The Wild Wild West: The Complete Series. Out tomorrow. (*******7/10)
Paramount Home Entertainment is releasing an impressive box set on November 4th. It is a set that impressed me when I first saw it, and I’m certain it will impress my dad when I re-gift him with it at Christmas time. The Wild Wild West Complete Series is massive. There were four seasons of this show, which are packaged together on 27 DVDs in a huge, appropriately western-looking box. Once the box is opened, the inside is less impressive, with some weird cardboard cases full of DVDs and not much else. But then, I assume my dad won’t actually look inside this box for several years, and so he will be impressed on Christmas morning, and that alone is what counts.
Actually, I hope my dad does open this box set. Because The Wild Wild West was a really cool show. A really cool show with which most of us are familiar solely because of that Will Smith - Kevin Kline movie from 1999 that might be the worst pile of garbage ever put onto the silver screen under the guise of being a “western”. That film was so memorably bad that…well…I still remember it. That in itself is a knock against it. And it made me think that there was a good chance that the TV series upon which it was based could not be much better. But it is. It is much better. In fact, the TV series is so much better than the movie, that the TV series could actually be considered good. It’s that much better.
The Wild Wild West is, in fact, a western series. It is also a science fiction series, a spy series, a cops-and-robbers series, and has a real sense of James Bond-style slickness to it. James West (Robert Conrad) is the slick, Bond-like agent who has gadgets in his shoes and guns in his hats and exploding snooker balls and knives in his canes. All of which is very cool, but not as cool as Artemis Gordon (Ross Martin) who is the genius who makes gadgets and creates masterful disguises. The combination of the two is one of the great screen pairings in TV history.
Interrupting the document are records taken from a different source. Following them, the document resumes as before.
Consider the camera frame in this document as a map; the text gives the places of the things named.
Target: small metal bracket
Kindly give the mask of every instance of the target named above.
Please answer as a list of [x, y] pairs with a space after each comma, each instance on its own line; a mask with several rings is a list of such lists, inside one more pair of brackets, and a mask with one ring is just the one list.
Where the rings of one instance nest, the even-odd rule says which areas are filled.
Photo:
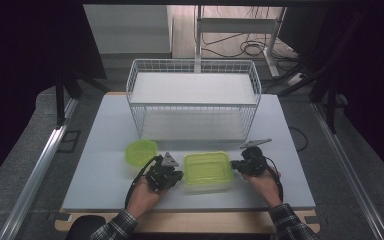
[[260, 145], [263, 143], [268, 143], [271, 141], [272, 141], [271, 138], [267, 138], [267, 139], [263, 139], [263, 140], [253, 140], [253, 141], [249, 141], [248, 143], [241, 145], [240, 148], [243, 149], [243, 148], [254, 147], [254, 146], [257, 146], [257, 145]]
[[174, 160], [174, 158], [170, 155], [170, 153], [166, 152], [164, 155], [163, 161], [161, 162], [161, 166], [164, 167], [178, 167], [179, 163]]

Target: wire basket
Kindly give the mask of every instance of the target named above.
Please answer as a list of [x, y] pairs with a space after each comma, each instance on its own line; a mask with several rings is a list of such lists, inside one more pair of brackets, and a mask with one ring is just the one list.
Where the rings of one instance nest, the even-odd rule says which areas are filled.
[[126, 89], [139, 137], [154, 141], [245, 141], [261, 95], [247, 60], [137, 59]]

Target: person
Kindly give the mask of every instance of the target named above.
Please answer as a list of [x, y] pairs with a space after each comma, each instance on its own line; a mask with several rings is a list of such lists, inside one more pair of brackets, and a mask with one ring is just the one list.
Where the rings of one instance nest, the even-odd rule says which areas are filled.
[[[283, 203], [280, 200], [278, 187], [272, 175], [267, 170], [258, 177], [243, 174], [243, 178], [253, 185], [255, 191], [267, 203], [269, 207], [268, 212], [276, 227], [279, 240], [319, 239], [318, 235], [314, 233], [311, 228], [300, 221], [289, 204]], [[167, 190], [162, 192], [152, 191], [145, 177], [142, 177], [132, 193], [127, 208], [122, 210], [107, 224], [102, 220], [104, 221], [103, 225], [101, 223], [97, 224], [98, 226], [100, 226], [100, 224], [102, 226], [98, 229], [95, 228], [97, 230], [93, 230], [94, 232], [91, 235], [90, 233], [86, 233], [86, 235], [90, 235], [90, 239], [93, 240], [128, 239], [138, 224], [137, 219], [149, 212], [166, 192]]]

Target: white tabletop
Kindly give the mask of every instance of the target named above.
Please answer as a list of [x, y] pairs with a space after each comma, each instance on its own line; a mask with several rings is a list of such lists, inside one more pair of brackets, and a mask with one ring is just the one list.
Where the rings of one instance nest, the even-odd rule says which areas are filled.
[[[295, 210], [315, 207], [298, 154], [295, 150], [279, 100], [262, 95], [249, 140], [273, 139], [260, 145], [282, 173], [284, 202]], [[104, 96], [86, 142], [62, 209], [67, 212], [116, 212], [124, 207], [128, 188], [139, 169], [124, 160], [124, 149], [138, 140], [138, 133], [124, 95]], [[158, 143], [183, 169], [183, 157], [197, 152], [225, 151], [231, 160], [241, 160], [242, 143]], [[235, 172], [230, 187], [217, 192], [191, 192], [181, 180], [155, 207], [161, 211], [237, 211], [267, 209], [251, 185]]]

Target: forearm
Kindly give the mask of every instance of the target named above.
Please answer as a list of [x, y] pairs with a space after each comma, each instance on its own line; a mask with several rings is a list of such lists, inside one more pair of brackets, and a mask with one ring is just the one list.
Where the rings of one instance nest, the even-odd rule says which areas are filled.
[[137, 220], [129, 212], [122, 210], [115, 218], [93, 233], [90, 238], [93, 240], [128, 239], [137, 224]]
[[279, 240], [319, 239], [317, 234], [295, 215], [289, 204], [281, 204], [269, 210]]
Appearing throughout the four-year run of the series is the delightfully-named Dr. Miguelito Quixote Loveless, who serves as a nemesis to West and Gordon. He appears first in the third episode of the first season, The Night The Wizard Shook The Earth. You know he’s evil because his name starts with Dr. Also because he’s a dwarf. As Murdoc was to MacGyver, so is Dr. Loveless to this clever duo.
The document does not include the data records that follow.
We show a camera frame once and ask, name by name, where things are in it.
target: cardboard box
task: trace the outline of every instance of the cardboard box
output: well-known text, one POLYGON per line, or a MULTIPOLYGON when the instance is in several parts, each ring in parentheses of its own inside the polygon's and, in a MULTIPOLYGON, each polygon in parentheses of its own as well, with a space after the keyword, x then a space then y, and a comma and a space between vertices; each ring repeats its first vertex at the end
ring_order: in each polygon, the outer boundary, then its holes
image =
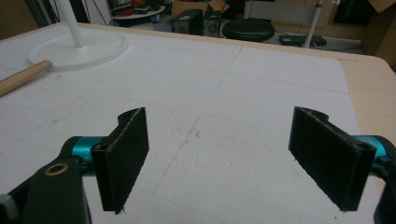
POLYGON ((396 65, 396 0, 370 0, 378 12, 367 26, 361 40, 364 54, 384 59, 396 65))
POLYGON ((178 16, 186 9, 201 9, 205 15, 207 11, 207 3, 201 2, 182 2, 180 0, 173 0, 172 2, 172 18, 178 16))

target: wooden handle
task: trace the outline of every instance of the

The Complete Series contains some cool extra features - introductions to the episodes by Robert Conrad are particularly neat, if not always interesting. But the best extras in the box set are on the 28th, bonus disc. Two made-for-TV Wild Wild West movies are included. The Wild Wild West Revisited, from 1979, is a movie that features Paul Williams as Miguelito Loveless Jr., the son of the pair’s former nemesis. And More Wild Wild West, from 1980, sees a villain planning world domination through some kind of invisibility formula. The TV movies are terrifically campy, and while the series itself can be taken either straight or with a small wink and dose of camp, the TV movies are camp, straight-up. Mostly a relic for the people who were alive in the era where they would have been fans of the show, The Wild Wild West: Complete Series is worthwhile for all fans of campy science fiction western action espionage. And I know those people are out there.